The Clovis Wellness Center steering committee is looking into bids for the aerobics and entrance portions of the center, which is planned in the spot formerly occupied by the now-demolished Play, Inc. building.
The move is an attempt to dissuade the state from taking back previously awarded capital outlay, which city officials said is a concern with potential budget shortfalls facing the 2009 state Legislature.
Grant Coordinator Carole Moreno told the committee during Monday’s meeting that state officials have asked about three previous capital outlay expenditures the city has not used on the wellness center so far. Moreno said one of them was for the October demolition of the Play, Inc. building, but no work has been done with two other awards totaling $419,670.
Those awards make up a lion’s share of the $640,000 in the amount the city currently has set aside for the project — almost a 10 percent down payment for the $7.6 million project, committee chair Vince DeMaio said.
In addition to the aerobics center and the entrance ways, other future work includes women’s locker rooms, a therapy pool, a weight training area, a lobby and parking lot improvements.

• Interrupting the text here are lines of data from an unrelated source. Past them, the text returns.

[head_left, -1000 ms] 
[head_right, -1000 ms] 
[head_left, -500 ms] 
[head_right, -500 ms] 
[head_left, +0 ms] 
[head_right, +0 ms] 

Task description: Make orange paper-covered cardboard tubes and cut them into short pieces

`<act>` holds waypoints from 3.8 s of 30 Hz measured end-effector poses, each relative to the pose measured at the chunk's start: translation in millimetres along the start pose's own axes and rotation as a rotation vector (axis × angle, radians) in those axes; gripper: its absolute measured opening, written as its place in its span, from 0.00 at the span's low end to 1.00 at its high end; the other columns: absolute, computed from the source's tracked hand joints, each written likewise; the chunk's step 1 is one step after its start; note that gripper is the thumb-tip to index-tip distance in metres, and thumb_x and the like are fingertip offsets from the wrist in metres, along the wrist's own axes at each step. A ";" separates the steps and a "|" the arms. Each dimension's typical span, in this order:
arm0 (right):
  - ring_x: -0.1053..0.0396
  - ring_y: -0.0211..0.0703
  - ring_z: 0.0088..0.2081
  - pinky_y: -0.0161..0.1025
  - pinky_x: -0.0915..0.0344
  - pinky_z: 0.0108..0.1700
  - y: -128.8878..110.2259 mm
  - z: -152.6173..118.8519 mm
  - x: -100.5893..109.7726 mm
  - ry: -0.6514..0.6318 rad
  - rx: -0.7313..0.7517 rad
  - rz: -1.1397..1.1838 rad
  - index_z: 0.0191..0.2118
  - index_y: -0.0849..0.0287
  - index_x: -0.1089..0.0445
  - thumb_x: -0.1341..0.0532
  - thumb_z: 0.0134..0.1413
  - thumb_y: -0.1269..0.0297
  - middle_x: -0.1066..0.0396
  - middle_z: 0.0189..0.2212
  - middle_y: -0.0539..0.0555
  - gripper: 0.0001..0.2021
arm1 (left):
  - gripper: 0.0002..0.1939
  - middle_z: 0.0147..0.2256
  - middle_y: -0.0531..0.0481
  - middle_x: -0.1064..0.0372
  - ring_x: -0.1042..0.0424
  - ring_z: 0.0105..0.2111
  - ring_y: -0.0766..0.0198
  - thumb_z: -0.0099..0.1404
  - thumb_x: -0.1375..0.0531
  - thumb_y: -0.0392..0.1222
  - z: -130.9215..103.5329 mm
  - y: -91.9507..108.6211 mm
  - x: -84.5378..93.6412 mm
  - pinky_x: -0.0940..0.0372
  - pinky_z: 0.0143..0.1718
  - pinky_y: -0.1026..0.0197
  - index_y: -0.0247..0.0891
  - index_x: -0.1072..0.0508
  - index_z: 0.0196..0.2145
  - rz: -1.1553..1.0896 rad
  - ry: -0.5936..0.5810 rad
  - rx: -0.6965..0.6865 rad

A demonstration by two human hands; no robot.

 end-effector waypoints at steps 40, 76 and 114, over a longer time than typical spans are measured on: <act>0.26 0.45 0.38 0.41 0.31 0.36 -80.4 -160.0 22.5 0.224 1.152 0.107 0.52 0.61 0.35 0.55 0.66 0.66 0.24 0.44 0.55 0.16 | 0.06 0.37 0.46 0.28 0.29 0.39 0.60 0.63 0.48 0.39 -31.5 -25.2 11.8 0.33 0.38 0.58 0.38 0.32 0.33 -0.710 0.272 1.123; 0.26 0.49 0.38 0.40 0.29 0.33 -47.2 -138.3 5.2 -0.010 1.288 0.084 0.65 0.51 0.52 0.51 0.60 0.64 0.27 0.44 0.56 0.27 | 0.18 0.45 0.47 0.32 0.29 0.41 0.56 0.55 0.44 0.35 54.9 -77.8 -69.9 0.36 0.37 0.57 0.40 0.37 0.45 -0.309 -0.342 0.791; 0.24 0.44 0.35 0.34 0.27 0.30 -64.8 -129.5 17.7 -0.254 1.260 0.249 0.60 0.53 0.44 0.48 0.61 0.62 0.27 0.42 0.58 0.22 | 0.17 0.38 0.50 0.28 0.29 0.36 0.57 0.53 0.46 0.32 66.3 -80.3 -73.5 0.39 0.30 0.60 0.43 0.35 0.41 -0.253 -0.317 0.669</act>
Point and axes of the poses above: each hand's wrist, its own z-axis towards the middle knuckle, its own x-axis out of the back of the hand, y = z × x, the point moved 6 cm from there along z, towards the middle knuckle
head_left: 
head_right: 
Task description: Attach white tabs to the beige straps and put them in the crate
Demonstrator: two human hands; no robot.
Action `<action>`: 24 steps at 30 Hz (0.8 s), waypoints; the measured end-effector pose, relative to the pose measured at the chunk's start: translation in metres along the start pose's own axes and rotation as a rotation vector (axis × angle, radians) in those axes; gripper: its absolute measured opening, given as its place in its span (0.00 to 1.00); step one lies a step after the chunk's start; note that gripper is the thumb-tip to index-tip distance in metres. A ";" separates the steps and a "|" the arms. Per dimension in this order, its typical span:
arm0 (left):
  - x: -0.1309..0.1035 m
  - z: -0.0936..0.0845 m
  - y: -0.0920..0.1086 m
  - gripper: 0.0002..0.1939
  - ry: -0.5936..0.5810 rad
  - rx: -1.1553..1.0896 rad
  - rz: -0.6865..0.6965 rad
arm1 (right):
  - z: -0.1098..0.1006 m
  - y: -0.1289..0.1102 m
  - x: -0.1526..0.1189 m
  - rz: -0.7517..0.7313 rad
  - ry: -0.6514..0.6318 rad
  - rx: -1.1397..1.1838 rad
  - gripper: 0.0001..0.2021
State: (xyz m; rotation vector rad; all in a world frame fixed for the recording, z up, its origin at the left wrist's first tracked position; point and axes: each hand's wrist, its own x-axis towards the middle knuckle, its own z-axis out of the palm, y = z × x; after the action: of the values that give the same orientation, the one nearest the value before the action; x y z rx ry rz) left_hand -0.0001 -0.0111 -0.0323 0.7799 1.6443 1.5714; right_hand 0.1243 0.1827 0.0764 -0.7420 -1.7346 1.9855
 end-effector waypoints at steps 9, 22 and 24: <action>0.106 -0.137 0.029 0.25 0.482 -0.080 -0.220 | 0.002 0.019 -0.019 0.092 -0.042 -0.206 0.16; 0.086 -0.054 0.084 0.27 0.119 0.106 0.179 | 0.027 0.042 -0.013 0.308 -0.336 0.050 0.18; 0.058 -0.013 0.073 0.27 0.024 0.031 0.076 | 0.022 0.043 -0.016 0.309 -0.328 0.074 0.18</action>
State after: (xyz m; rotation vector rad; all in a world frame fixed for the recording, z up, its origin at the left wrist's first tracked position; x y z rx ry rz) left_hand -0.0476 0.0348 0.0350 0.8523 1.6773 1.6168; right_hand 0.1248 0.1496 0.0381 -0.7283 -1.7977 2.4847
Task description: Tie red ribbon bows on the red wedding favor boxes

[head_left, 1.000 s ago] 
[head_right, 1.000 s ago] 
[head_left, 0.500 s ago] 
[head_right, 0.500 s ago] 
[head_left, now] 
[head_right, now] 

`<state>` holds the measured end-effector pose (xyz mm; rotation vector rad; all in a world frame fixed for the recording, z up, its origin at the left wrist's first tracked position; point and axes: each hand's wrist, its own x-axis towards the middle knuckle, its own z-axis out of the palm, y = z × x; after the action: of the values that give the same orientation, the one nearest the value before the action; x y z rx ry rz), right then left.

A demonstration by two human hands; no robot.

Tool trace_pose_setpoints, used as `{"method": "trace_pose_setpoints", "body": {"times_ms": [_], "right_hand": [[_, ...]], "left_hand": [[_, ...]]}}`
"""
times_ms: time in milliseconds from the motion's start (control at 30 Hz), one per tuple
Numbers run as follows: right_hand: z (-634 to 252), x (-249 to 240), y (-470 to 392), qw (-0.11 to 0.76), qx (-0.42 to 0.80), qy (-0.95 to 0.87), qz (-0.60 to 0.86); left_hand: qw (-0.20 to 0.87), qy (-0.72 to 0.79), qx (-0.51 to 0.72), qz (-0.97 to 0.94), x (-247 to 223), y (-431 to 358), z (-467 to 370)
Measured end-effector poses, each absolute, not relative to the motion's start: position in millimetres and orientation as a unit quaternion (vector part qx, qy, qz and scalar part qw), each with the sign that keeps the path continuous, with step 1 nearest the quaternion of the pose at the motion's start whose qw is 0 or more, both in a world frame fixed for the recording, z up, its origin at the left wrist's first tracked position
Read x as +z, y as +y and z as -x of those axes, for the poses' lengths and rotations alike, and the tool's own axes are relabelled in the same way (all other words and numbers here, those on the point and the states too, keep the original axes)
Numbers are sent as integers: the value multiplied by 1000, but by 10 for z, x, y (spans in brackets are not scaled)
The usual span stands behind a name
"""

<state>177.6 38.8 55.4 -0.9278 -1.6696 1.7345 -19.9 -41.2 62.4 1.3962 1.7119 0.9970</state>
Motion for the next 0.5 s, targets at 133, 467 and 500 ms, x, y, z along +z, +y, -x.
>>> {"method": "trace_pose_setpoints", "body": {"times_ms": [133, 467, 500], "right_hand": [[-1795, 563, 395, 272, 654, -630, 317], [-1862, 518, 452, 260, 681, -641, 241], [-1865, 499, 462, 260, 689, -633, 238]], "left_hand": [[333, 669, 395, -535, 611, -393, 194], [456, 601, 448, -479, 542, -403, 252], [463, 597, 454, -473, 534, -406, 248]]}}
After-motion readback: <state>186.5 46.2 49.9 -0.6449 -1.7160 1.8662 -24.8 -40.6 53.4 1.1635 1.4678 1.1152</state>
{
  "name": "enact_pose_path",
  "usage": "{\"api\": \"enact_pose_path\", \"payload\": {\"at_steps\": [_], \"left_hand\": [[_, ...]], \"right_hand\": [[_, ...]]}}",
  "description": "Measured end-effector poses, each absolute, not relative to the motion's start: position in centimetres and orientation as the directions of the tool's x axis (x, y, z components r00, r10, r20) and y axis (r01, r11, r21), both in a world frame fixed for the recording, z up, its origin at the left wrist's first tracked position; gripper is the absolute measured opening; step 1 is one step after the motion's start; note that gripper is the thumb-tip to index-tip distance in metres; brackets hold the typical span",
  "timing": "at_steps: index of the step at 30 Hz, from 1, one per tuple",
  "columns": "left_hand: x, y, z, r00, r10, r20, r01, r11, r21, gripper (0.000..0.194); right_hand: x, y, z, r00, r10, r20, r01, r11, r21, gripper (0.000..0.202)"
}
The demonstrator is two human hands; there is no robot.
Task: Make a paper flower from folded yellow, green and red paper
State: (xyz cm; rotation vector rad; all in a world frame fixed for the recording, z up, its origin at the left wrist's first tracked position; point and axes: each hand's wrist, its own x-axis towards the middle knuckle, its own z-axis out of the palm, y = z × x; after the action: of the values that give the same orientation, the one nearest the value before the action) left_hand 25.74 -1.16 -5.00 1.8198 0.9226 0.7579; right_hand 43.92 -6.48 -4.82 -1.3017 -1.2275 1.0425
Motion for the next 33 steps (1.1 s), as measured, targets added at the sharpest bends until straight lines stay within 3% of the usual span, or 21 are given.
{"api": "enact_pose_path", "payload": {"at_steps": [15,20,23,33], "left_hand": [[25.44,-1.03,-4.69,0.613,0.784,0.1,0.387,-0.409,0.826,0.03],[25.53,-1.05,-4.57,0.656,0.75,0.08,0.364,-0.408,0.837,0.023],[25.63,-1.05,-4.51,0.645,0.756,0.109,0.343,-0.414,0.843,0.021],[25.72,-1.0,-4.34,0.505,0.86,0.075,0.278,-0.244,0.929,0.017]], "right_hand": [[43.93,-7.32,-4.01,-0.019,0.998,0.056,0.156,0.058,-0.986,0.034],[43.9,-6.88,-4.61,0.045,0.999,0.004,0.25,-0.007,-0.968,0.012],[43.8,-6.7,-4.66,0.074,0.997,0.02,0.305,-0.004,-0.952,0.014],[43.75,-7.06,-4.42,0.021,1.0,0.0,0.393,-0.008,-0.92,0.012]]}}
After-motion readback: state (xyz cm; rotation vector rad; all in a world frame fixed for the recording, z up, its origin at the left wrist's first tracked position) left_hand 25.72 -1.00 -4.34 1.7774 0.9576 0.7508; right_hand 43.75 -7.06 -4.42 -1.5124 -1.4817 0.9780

City Manager Joe Thomas had trepidation over suggestions the money be immediately put towards parking lot improvements, because it wouldn’t demostrate good governance to have a parking lot for a center relying on state funding that may never arrive.
Mayor Gayla Brumfield said she will likely ask for $4 million in capital outlay for the center, the city’s No. 2 priority in the upcoming legislative session. Brumfield said she considers the wellness center a key quality of life issue, particularly for incoming Cannon Air Force personnel.
But Legislative/Community Development Director Claire Burroughes said she’d never seen a project awarded such an amount, even in good financial years, and the Hull Street Overpass will get more attention at the city’s top priority.
DeMaio said the wellness center has a good chance for funding, since there’s solid movement on construction and local school physical education teachers are already interested in implementing programs using the center.
“Those are issues that draw a lot of effort in funding decisions,” DeMaio said.